Extracted entries below:
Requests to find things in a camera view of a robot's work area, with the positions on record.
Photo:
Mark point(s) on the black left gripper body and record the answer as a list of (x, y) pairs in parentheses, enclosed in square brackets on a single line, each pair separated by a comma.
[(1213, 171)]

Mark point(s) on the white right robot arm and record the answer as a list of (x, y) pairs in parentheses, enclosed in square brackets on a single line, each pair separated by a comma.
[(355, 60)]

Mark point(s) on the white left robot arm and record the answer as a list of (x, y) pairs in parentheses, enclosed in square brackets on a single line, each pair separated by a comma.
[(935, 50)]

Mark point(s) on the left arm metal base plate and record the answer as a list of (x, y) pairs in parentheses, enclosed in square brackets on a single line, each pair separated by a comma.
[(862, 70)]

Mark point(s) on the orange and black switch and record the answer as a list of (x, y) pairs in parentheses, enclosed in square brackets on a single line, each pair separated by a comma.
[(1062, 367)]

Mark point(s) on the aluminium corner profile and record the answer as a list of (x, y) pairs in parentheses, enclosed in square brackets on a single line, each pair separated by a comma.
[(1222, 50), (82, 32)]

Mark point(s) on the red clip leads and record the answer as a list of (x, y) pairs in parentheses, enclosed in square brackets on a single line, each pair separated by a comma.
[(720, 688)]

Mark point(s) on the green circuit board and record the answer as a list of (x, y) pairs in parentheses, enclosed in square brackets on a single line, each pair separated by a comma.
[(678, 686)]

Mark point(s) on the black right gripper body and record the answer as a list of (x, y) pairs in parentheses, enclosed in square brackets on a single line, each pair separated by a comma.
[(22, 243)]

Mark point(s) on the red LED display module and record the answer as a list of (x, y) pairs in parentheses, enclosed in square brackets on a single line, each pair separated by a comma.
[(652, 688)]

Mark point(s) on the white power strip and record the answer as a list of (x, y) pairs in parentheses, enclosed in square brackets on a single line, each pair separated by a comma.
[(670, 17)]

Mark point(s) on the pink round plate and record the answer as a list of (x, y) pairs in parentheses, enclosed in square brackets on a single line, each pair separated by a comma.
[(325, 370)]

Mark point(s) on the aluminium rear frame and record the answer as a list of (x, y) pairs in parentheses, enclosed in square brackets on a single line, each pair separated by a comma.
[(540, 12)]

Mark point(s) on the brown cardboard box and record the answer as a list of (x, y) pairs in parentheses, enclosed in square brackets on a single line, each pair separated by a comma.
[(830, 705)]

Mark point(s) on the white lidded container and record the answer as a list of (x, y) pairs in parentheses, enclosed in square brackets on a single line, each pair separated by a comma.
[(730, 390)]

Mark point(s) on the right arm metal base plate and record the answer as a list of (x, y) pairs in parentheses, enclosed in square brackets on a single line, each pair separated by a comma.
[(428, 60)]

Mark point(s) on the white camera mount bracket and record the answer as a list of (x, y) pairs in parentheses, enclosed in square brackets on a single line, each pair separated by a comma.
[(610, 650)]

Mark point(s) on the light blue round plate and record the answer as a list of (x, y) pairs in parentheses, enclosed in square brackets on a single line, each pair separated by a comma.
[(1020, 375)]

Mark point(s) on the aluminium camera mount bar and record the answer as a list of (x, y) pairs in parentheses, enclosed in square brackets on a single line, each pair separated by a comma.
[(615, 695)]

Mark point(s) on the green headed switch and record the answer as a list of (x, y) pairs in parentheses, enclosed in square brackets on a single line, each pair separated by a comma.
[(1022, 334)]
End of Extracted entries.
What to produce
Write the entries again, exactly as they stand.

The answer
Requests to find things in a camera view of a robot's work area, with the positions on record.
Photo:
Mark point(s) on the black left gripper body and record the answer as a list of (x, y) pairs in parentheses, enclosed in square brackets on a single line, each pair separated by a comma.
[(1213, 171)]

Mark point(s) on the white right robot arm and record the answer as a list of (x, y) pairs in parentheses, enclosed in square brackets on a single line, each pair separated by a comma.
[(355, 60)]

Mark point(s) on the white left robot arm and record the answer as a list of (x, y) pairs in parentheses, enclosed in square brackets on a single line, each pair separated by a comma.
[(935, 50)]

Mark point(s) on the left arm metal base plate and record the answer as a list of (x, y) pairs in parentheses, enclosed in square brackets on a single line, each pair separated by a comma.
[(862, 70)]

Mark point(s) on the orange and black switch and record the answer as a list of (x, y) pairs in parentheses, enclosed in square brackets on a single line, each pair separated by a comma.
[(1062, 367)]

Mark point(s) on the aluminium corner profile and record the answer as a list of (x, y) pairs in parentheses, enclosed in square brackets on a single line, each pair separated by a comma.
[(1222, 50), (82, 32)]

Mark point(s) on the red clip leads and record the answer as a list of (x, y) pairs in parentheses, enclosed in square brackets on a single line, each pair separated by a comma.
[(720, 688)]

Mark point(s) on the green circuit board and record the answer as a list of (x, y) pairs in parentheses, enclosed in square brackets on a single line, each pair separated by a comma.
[(678, 686)]

Mark point(s) on the black right gripper body and record the answer as a list of (x, y) pairs in parentheses, enclosed in square brackets on a single line, each pair separated by a comma.
[(22, 243)]

Mark point(s) on the red LED display module and record the answer as a list of (x, y) pairs in parentheses, enclosed in square brackets on a single line, each pair separated by a comma.
[(652, 688)]

Mark point(s) on the white power strip and record the answer as a list of (x, y) pairs in parentheses, enclosed in square brackets on a single line, each pair separated by a comma.
[(670, 17)]

Mark point(s) on the pink round plate and record the answer as a list of (x, y) pairs in parentheses, enclosed in square brackets on a single line, each pair separated by a comma.
[(325, 370)]

Mark point(s) on the aluminium rear frame and record the answer as a list of (x, y) pairs in parentheses, enclosed in square brackets on a single line, each pair separated by a comma.
[(540, 12)]

Mark point(s) on the brown cardboard box and record the answer as a list of (x, y) pairs in parentheses, enclosed in square brackets on a single line, each pair separated by a comma.
[(830, 705)]

Mark point(s) on the white lidded container and record the answer as a list of (x, y) pairs in parentheses, enclosed in square brackets on a single line, each pair separated by a comma.
[(730, 390)]

Mark point(s) on the right arm metal base plate and record the answer as a list of (x, y) pairs in parentheses, enclosed in square brackets on a single line, each pair separated by a comma.
[(428, 60)]

Mark point(s) on the white camera mount bracket and record the answer as a list of (x, y) pairs in parentheses, enclosed in square brackets on a single line, each pair separated by a comma.
[(610, 650)]

Mark point(s) on the light blue round plate and record the answer as a list of (x, y) pairs in parentheses, enclosed in square brackets on a single line, each pair separated by a comma.
[(1020, 375)]

Mark point(s) on the aluminium camera mount bar and record the answer as a list of (x, y) pairs in parentheses, enclosed in square brackets on a single line, each pair separated by a comma.
[(615, 695)]

Mark point(s) on the green headed switch and record the answer as a list of (x, y) pairs in parentheses, enclosed in square brackets on a single line, each pair separated by a comma.
[(1022, 334)]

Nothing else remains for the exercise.